Use leader election for Scheduler (single active leader).

Only the leader resource scheduler makes placement decisions. Other replicas are hot standbys that take over if leader fails.

Rationale

Why Leader Election?

  • Simplicity: No distributed coordination per instance
  • Deterministic: Clear ownership of scheduling responsibility
  • Proven pattern: Used by Kubernetes scheduler
  • etcd native: Built-in leader election support

Why Not Optimistic Locking?

  • Race conditions under high load
  • Wasted work when multiple schedulers compute same placement
  • Complexity in retry logic

Why Not Work Partitioning?

  • Partition rebalancing on scheduler failure
  • Complexity in partition assignment
  • Overkill for expected scale (<1000 instances)

Consequences

Positive

  • Simple mental model (one scheduler active)
  • No per-instance locking overhead
  • Fast failover via etcd lease expiration

Negative

  • Single scheduler bottleneck (mitigated by fast placement algorithm)
  • Failover latency (etcd lease TTL, typically 10-15 seconds)

Implementation

Leader Election with etcd

class SchedulerLeaderElection:
    def __init__(self, etcd_client, instance_id: str):
        self.etcd = etcd_client
        self.instance_id = instance_id
        self.lease_ttl = 15  # seconds
        self.leader_key = "/lcm/scheduler/leader"

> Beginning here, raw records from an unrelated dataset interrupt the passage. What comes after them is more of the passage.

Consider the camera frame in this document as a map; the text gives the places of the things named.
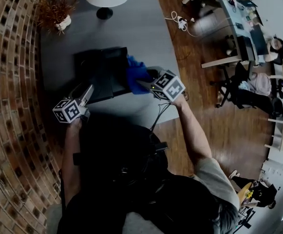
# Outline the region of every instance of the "person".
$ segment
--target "person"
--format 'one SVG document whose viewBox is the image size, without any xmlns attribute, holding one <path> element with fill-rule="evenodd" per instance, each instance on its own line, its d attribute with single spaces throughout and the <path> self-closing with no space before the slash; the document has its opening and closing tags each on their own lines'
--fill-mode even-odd
<svg viewBox="0 0 283 234">
<path fill-rule="evenodd" d="M 150 156 L 152 151 L 146 150 L 146 156 L 136 158 L 151 139 L 159 143 L 149 129 L 118 122 L 113 127 L 112 120 L 105 116 L 98 120 L 94 114 L 84 126 L 90 133 L 82 132 L 80 119 L 68 126 L 61 168 L 66 207 L 58 234 L 95 228 L 130 234 L 188 233 L 200 228 L 203 233 L 232 233 L 239 198 L 212 157 L 206 135 L 184 96 L 173 105 L 194 165 L 193 177 L 171 174 L 164 152 Z M 79 161 L 84 166 L 74 165 L 75 154 L 83 155 Z"/>
<path fill-rule="evenodd" d="M 264 55 L 264 60 L 271 62 L 276 60 L 278 56 L 283 58 L 283 40 L 270 34 L 261 23 L 257 23 L 257 25 L 259 25 L 267 45 L 268 54 Z"/>
<path fill-rule="evenodd" d="M 243 188 L 248 183 L 256 184 L 256 186 L 254 185 L 254 187 L 250 190 L 253 190 L 252 198 L 259 202 L 243 204 L 242 207 L 268 207 L 269 209 L 273 209 L 275 207 L 277 189 L 273 184 L 270 184 L 268 180 L 262 178 L 259 182 L 254 179 L 242 178 L 237 170 L 234 170 L 230 174 L 229 179 L 234 181 L 240 188 Z"/>
</svg>

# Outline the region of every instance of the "lamp base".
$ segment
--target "lamp base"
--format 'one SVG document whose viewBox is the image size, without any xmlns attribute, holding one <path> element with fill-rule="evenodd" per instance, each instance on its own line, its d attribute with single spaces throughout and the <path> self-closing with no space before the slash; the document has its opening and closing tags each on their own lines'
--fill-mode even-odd
<svg viewBox="0 0 283 234">
<path fill-rule="evenodd" d="M 112 15 L 113 15 L 113 10 L 110 8 L 102 7 L 97 11 L 97 17 L 102 20 L 109 19 L 111 18 Z"/>
</svg>

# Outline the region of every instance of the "blue cloth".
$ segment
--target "blue cloth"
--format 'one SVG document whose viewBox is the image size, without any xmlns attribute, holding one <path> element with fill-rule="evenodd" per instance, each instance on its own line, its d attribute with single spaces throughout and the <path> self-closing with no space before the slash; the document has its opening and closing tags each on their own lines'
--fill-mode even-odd
<svg viewBox="0 0 283 234">
<path fill-rule="evenodd" d="M 127 84 L 134 95 L 148 94 L 149 90 L 141 86 L 136 80 L 152 82 L 153 78 L 148 74 L 143 62 L 138 62 L 133 56 L 127 57 L 129 68 L 126 69 Z"/>
</svg>

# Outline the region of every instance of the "gray t-shirt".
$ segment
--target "gray t-shirt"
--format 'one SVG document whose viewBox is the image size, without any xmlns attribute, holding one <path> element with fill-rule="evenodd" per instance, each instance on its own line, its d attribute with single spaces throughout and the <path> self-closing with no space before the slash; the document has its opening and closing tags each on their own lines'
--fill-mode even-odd
<svg viewBox="0 0 283 234">
<path fill-rule="evenodd" d="M 240 208 L 239 198 L 229 179 L 214 158 L 201 159 L 195 166 L 195 175 L 192 177 L 204 184 L 209 191 L 236 207 Z M 123 226 L 123 234 L 162 234 L 150 221 L 145 220 L 138 213 L 128 213 Z"/>
</svg>

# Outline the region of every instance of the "brick wall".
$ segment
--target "brick wall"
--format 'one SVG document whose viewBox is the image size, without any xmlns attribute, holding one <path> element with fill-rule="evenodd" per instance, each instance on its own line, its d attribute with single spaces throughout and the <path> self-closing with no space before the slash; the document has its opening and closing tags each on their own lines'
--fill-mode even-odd
<svg viewBox="0 0 283 234">
<path fill-rule="evenodd" d="M 37 99 L 34 3 L 0 0 L 0 233 L 44 233 L 59 203 L 60 150 L 46 137 Z"/>
</svg>

    async def campaign(self):
        """Attempt to become leader."""
        lease = await self.etcd.lease(self.lease_ttl)

        try:
            # Try to create leader key (fails if exists)
            await self.etcd.put(
                self.leader_key,
                self.instance_id,
                lease=lease
            )
            return True  # We are leader
        except etcd.KeyExistsError:
            return False  # Someone else is leader

    async def maintain_leadership(self):
        """Keep lease alive while leader."""
        while True:
            await self.lease.refresh()
            await asyncio.sleep(self.lease_ttl / 3)

    async def watch_leader(self):
        """Watch for leader changes."""
        async for event in self.etcd.watch(self.leader_key):
            if event.type == "DELETE":
                # Leader lost, try to become leader
                await self.campaign()

Scheduler Lifecycle

1. Scheduler starts
2. Attempts leader election (campaign)
3. If leader:
   a. Start scheduling loop
   b. Maintain leadership (lease refresh)
4. If not leader:
   a. Watch leader key
   b. On leader loss, attempt election
5. On shutdown:
   a. Release lease
   b. Another replica becomes leader

Failover Timeline

T+0:    Leader crashes
T+0-15: Lease TTL expires (configurable)
T+15:   etcd deletes leader key
T+15:   Standby detects deletion via watch
T+15-16: Standby campaigns and wins
T+16:   New leader starts scheduling

Total failover: ~15-20 seconds

Resource Controller HA

Same pattern applies to Resource Controller:

  • Leader election at /lcm/controller/leader
  • Only leader runs reconciliation loop
  • Hot standby replicas

Trade-offs vs Scale

Scale Recommendation
<100 instances Leader election sufficient
100-1000 instances Leader election, optimize algorithm
>1000 instances Consider work partitioning

Given expected scale (<1000 concurrent instances), leader election is appropriate.

Open Questions

  1. What lease TTL balances failover speed vs network flakiness?
  2. Should standby schedulers pre-warm caches (read state)?
  3. Should we expose leader status in health checks?